Suicide bombers kill 55 in Syria capital
Two suicide bombers killed at least 55 people and wounded nearly 400 in the Syrian capital Damascus on Thursday, authorities said, in the deadliest attacks of the country's 14-month uprising.
Two suicide bombers killed at least 55 people and wounded nearly 400 in the Syrian capital Damascus on Thursday, authorities said, in the deadliest attacks of the country's 14-month uprising.
The blasts during the morning rush hour left an apocalyptic scene of destruction and further put into question a UN-backed ceasefire that has failed to take hold since it went into effect on April 12.
UN-Arab League envoy Kofi Annan, who brokered the truce, strongly condemned the bombings as the regime of President Bashar al-Assad and the opposition accused each other of being responsible.
Russia and China, both supporters of Assad's embattled regime, called for a stop to the violence and urged all parties in Syria to cooperate with Annan's peace plan.
State television aired gruesome footage of the aftermath of the twin explosions in the neighbourhood of Qazzaz, blaming "terrorists", the term used by authorities to refer to rebels seeking to topple Assad's regime.
The television showed images of a woman's charred hand on a steering wheel, her gold bracelets dangling from her blackened wrist.
Other burnt and mangled bodies lay in the street amid the carcasses of smouldering vehicles and rubble.
"Is that the freedom you want? Students from schools and employees going to work are dead," shouted one man in the middle of the destruction.
The explosions took place on a main freeway in the south of Damascus, in front of a nine-storey security complex whose facade was heavily damaged while nearby residential buildings collapsed.
The interior ministry said the suicide attackers used a tonne of explosives, killing at least 55 people and wounding 372.
It added that emergency workers filled 15 bags with body parts of others who died, and that the blasts also destroyed around 200 cars.
The Syrian Observatory for Human Rights, a Britain-based monitoring group, said the bombings targeted an intelligence base and killed 59 people, including civilians and security personnel.
The attacks came a day after UN observers monitoring the ceasefire escaped unharmed when a roadside bomb exploded as they were visiting the flashpoint southern city of Daraa. Ten Syrian troops escorting them were hurt.
"This is yet another example of the suffering brought upon the people of Syria," said Major General Robert Mood, chief of a UN observer mission, who visited the site of the explosions.
"We, the world community, are here with the Syrian people and I call on everyone within and outside Syria to help stop this violence," he added.
In Geneva, Annan said through his spokesman Ahmad Fawzi that he "condemns in the strongest possible terms the attacks that took place earlier today in Damascus."
"Any action that serves to escalate tensions and raise the level of violence can only be counter-productive to the interests of all parties," he added.

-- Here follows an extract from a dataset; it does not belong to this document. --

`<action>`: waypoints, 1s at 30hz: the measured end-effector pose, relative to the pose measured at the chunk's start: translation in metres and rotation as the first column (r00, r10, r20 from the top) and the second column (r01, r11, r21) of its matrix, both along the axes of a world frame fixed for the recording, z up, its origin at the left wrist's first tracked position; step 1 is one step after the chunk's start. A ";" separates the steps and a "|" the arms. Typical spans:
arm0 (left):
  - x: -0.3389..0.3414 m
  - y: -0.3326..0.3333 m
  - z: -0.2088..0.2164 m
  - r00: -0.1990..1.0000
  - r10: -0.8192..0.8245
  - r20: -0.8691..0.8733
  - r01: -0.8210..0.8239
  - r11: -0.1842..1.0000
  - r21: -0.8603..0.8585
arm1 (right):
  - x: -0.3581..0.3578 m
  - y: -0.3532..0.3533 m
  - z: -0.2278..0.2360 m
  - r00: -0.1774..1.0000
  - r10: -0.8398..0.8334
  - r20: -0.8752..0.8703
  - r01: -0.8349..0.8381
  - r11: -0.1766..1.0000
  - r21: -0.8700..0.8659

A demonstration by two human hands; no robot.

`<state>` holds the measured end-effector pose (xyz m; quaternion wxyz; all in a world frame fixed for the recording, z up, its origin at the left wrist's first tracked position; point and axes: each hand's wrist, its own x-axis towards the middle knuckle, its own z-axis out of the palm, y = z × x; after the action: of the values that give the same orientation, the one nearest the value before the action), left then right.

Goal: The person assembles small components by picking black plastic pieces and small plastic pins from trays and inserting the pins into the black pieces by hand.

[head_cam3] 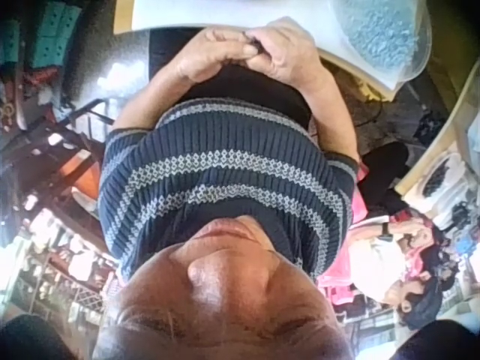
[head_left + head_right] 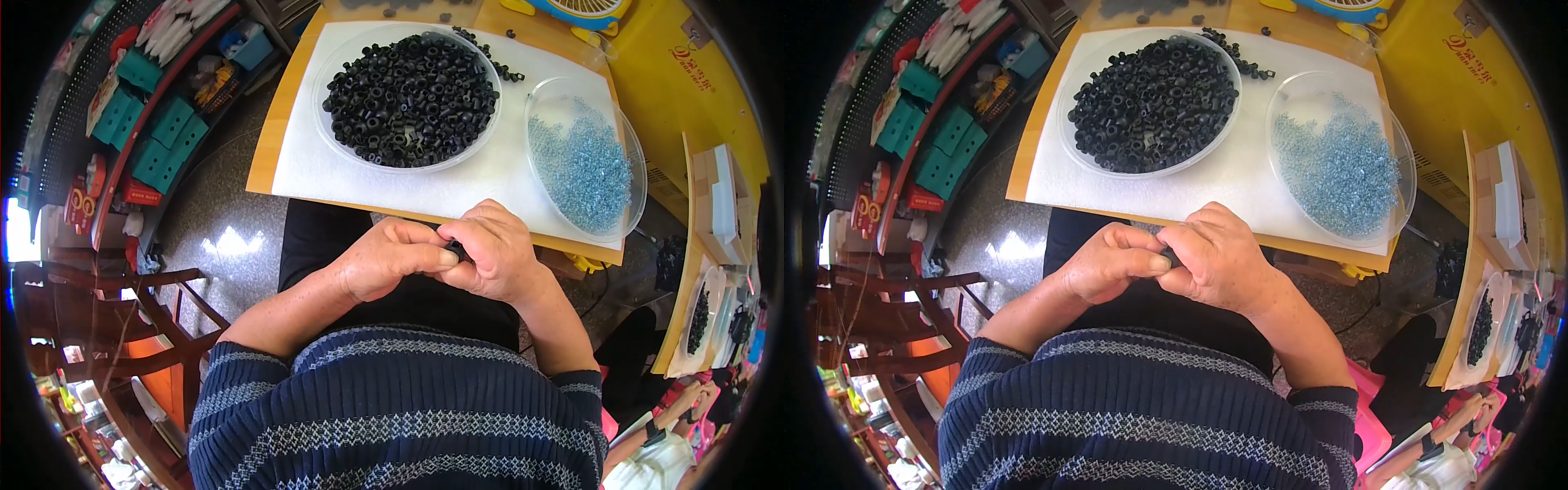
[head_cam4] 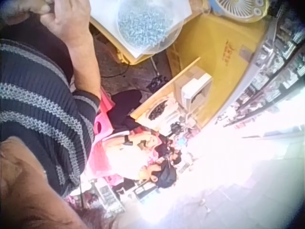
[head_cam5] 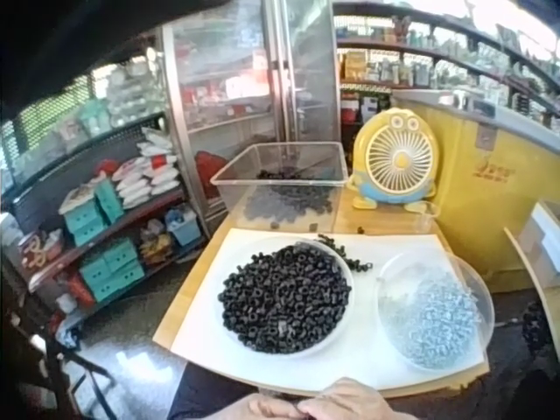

The opposition Syrian National Council accused Assad's regime of staging the bombings in a bid to undermine the UN observer mission and to impress upon the international community that the regime was battling "terrorists."
"This is the only way for the regime to claim that what is happening in Syria is the work of terrorist gangs and that Al-Qaeda is expanding its presence in Syria," said Samir Nashar, of the exile group's executive branch.
The European Union condemned the attacks which it described as "an act of pure terrorism."
Damascus has been the target of a number of bombs in the past few months.
Suicide bombers hit two security service bases in the capital on December 23, killing 44 people, in attacks the regime blamed on Al-Qaeda but which the opposition said were the work of the regime itself.
Commenting after Wednesday's Daraa attack, UN leader Ban Ki-moon warned of a "brief window" to avoid civil war and indicated the future of the ceasefire monitoring mission was in doubt.
Highlighting an "alarming upsurge" of roadside bombs, alongside government attacks, Ban said in New York that both sides "must realise that we have a brief window to stop the violence, a brief opportunity to create an opening for political engagement between the government and those seeking change."
He also warned that such bombings cast doubt on the future of the mission set up to monitor the month-old truce brokered by Annan.
If the violence did not stop, Ban said he feared "a full-scale civil war with catastrophic effects within Syria and across the region."
Elsewhere in the country on Thursday, at least 12 people were killed, including seven civilians, the Observatory said.
It said five intelligence officers died in a dawn car bombing in the northern city of Aleppo and a member of the security forces was also killed there by unidentified gunmen.
The watchdog says that more than 12,000 people, mostly civilians, have been killed in Syria since the revolt -- inspired by Arab Spring uprisings -- broke out in March last year.
More than 900 of them have died since the UN-backed truce was supposed to have taken effect on April 12.